Stored entries:
####

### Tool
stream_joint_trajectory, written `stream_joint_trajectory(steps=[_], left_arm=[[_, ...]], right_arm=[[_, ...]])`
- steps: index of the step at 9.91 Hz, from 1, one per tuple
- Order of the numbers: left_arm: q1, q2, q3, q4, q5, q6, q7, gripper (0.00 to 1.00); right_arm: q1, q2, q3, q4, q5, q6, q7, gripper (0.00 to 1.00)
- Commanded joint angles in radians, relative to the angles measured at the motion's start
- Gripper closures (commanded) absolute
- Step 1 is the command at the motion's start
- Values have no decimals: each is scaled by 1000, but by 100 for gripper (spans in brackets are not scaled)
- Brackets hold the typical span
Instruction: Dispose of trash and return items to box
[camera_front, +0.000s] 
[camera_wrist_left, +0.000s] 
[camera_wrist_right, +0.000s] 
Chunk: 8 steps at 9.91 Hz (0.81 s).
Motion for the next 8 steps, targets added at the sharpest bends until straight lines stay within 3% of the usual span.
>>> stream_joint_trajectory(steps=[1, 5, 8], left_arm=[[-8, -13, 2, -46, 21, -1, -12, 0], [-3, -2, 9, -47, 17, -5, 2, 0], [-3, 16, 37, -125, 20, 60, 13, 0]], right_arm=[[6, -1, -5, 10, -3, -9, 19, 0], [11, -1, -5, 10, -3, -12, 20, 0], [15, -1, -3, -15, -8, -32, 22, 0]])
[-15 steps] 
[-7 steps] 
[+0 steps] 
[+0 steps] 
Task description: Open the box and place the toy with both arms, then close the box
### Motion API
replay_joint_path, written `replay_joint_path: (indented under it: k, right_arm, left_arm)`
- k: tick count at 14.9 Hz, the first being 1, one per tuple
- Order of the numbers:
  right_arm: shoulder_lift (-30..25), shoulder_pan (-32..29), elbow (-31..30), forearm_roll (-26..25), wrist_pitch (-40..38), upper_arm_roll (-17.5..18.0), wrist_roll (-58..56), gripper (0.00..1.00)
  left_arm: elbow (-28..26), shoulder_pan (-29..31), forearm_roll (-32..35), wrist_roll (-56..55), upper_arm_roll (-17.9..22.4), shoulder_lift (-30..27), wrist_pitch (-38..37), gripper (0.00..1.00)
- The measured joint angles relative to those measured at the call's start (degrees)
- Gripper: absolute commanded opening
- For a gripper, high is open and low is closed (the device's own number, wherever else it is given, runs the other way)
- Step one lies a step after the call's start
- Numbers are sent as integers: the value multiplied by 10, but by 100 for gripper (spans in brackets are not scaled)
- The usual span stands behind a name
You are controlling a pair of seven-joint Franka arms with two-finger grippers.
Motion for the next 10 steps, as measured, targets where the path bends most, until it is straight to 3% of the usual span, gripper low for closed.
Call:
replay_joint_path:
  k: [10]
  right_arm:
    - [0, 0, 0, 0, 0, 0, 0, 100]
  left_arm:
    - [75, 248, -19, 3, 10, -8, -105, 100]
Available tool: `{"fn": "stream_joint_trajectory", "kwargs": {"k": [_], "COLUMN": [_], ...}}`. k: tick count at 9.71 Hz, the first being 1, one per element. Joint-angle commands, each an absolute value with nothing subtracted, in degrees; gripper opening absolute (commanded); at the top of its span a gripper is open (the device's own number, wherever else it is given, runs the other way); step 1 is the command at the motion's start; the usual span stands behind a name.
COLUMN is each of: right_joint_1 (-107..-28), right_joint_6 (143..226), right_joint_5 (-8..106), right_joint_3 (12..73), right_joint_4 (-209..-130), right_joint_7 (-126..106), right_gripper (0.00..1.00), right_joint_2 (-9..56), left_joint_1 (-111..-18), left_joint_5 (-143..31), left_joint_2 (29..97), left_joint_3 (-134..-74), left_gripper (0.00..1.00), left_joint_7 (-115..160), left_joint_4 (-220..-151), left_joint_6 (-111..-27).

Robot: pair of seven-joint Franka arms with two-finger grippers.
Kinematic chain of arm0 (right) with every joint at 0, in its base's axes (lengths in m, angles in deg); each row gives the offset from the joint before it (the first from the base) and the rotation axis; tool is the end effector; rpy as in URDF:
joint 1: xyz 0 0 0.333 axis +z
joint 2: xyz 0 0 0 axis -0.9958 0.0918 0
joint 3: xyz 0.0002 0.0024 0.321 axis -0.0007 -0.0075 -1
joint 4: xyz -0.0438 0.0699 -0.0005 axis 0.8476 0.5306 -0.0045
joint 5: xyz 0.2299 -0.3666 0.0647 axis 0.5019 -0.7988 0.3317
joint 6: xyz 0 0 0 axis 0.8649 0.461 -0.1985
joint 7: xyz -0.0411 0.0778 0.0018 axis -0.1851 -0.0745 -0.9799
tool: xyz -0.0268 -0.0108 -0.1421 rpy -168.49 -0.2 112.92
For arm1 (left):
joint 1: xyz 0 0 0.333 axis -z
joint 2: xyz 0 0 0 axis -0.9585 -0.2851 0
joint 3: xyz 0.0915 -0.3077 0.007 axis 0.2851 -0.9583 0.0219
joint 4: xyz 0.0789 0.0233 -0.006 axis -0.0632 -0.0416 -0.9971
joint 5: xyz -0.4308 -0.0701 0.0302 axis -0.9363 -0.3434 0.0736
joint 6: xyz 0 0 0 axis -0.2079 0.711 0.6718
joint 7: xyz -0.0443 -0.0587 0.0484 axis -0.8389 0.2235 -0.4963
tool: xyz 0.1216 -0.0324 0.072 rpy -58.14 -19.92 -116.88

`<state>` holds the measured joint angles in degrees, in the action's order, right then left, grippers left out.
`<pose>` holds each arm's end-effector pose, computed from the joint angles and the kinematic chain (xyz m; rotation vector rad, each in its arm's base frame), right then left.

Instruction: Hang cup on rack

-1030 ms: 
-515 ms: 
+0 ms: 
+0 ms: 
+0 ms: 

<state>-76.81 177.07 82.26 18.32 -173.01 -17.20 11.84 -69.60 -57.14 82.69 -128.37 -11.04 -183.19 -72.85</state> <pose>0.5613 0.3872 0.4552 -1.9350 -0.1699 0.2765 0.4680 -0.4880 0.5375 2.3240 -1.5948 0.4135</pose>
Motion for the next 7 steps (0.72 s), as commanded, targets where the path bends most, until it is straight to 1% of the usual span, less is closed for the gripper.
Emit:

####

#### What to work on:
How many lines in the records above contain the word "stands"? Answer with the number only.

#### Problem solution:
2